Exercise brief:
Copying exactly, give the lines in the material below from the one with "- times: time" to the one with "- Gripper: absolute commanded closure", ends included, and nothing besides.

Material provided:

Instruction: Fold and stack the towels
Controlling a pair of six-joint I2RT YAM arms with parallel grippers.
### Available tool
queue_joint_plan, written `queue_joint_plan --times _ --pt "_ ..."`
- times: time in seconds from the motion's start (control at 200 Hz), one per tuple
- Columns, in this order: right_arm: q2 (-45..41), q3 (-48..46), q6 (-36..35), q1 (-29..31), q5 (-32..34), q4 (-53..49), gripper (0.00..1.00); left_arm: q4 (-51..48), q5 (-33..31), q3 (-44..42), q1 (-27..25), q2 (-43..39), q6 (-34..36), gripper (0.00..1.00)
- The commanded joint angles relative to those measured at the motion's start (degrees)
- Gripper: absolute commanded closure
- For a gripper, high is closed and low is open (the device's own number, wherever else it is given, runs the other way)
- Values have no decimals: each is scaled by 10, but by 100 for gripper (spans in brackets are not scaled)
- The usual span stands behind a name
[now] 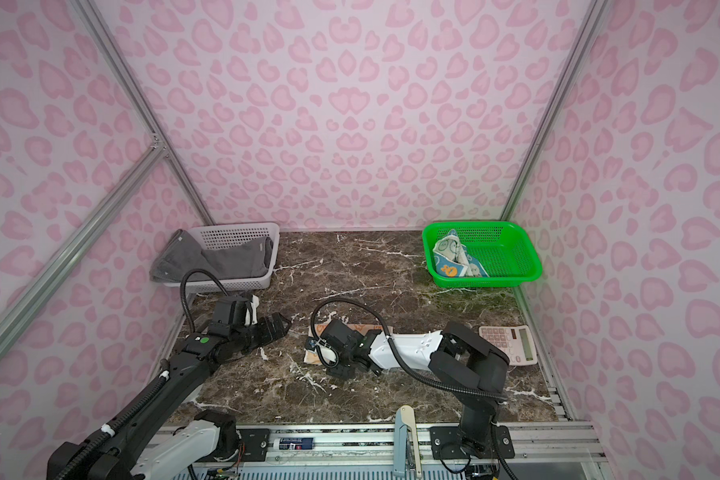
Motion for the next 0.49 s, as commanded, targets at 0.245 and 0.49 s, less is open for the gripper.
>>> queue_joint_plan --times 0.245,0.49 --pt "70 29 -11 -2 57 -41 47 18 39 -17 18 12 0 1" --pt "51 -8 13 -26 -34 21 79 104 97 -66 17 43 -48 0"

Problem solution:
- times: time in seconds from the motion's start (control at 200 Hz), one per tuple
- Columns, in this order: right_arm: q2 (-45..41), q3 (-48..46), q6 (-36..35), q1 (-29..31), q5 (-32..34), q4 (-53..49), gripper (0.00..1.00); left_arm: q4 (-51..48), q5 (-33..31), q3 (-44..42), q1 (-27..25), q2 (-43..39), q6 (-34..36), gripper (0.00..1.00)
- The commanded joint angles relative to those measured at the motion's start (degrees)
- Gripper: absolute commanded closure

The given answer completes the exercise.